Many have requested the positive side to my previous blog which discussed a study examining the 10 worst states with retirement security focused on potential future retirement income, retiree costs and labor opportunities for individuals. The underlying study came from the National Institute on Retirement Security. This ranking is not predicated on the best places to retire, but rather the best states for retirement security based on ranking of specific metrics. To see the prior blog click http://blog.stewart.com/stewart/category/jones-on-real-estate/
There are some tragic conclusions from these data. Iowa, for example, tops the list nationwide as the percentage of private-sector employees in some form of employer-sponsored retirement plans at 54.1 percent. Wow—the state with the most retirement plans barely exceeds one-half of the potential savers. For many, the availability of a job into retirement age is going to be a necessity.

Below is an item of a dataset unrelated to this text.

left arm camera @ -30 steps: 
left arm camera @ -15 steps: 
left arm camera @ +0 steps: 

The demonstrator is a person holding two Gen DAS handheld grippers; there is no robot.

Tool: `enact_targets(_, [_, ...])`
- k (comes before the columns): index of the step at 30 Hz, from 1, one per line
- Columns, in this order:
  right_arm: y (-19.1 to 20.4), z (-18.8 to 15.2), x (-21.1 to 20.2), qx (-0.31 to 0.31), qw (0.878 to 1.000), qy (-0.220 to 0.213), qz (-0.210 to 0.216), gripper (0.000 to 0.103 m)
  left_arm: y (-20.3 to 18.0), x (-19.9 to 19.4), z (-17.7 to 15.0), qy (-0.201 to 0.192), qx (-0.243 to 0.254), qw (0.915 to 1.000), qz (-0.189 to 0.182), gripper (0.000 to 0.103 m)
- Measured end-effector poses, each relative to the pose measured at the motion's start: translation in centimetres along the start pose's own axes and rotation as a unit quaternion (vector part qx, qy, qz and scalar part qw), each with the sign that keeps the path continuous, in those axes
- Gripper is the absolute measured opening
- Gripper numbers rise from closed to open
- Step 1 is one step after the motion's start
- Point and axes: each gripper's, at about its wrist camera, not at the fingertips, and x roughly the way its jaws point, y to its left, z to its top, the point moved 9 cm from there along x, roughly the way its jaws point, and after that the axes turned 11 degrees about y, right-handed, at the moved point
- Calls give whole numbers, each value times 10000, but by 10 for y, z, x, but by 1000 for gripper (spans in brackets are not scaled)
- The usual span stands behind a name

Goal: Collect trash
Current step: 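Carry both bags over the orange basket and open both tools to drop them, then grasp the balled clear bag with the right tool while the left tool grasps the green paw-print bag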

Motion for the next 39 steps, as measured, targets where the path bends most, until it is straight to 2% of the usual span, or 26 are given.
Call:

So where are the best states to retire, as far as economic factors impacting retirement security are considered: Potential Future Retirement Income; Retiree Costs; and Labor Market Opportunities?
What strikes me first and foremost is the limited amount of savings over and above any pension or retirement plan most people have. In the top-10 ranked states in the study, the largest average retirement account balance excluding pensions was Pennsylvania at $40,700. We essentially are a country of individuals that are not adequately prepared for the financial responsibilities of retirement. The ability to conserve and leverage that becomes even more important.
To read the states in the top 10-summary as reported in MarketWatch click: http://www.marketwatch.com/story/10-states-that-score-highest-for-retirement-security-2014-04-07
To examine the entire report from the National Institute on Retirement Security including all states, click http://www.nirsonline.org/storage/nirs/documents/2014%20Scorecard/final_2014_scorecard.pdf
As stated in the prior blog, the decision of where to live and reside in retirement may have no economic ties or considerations for many as they want to be near family and friends regardless of associated costs. Others may have had life-long dreams of retiring in a specific region or town and will do so regardless of economics. Yet for some, economics will come into play in their retirement decisions.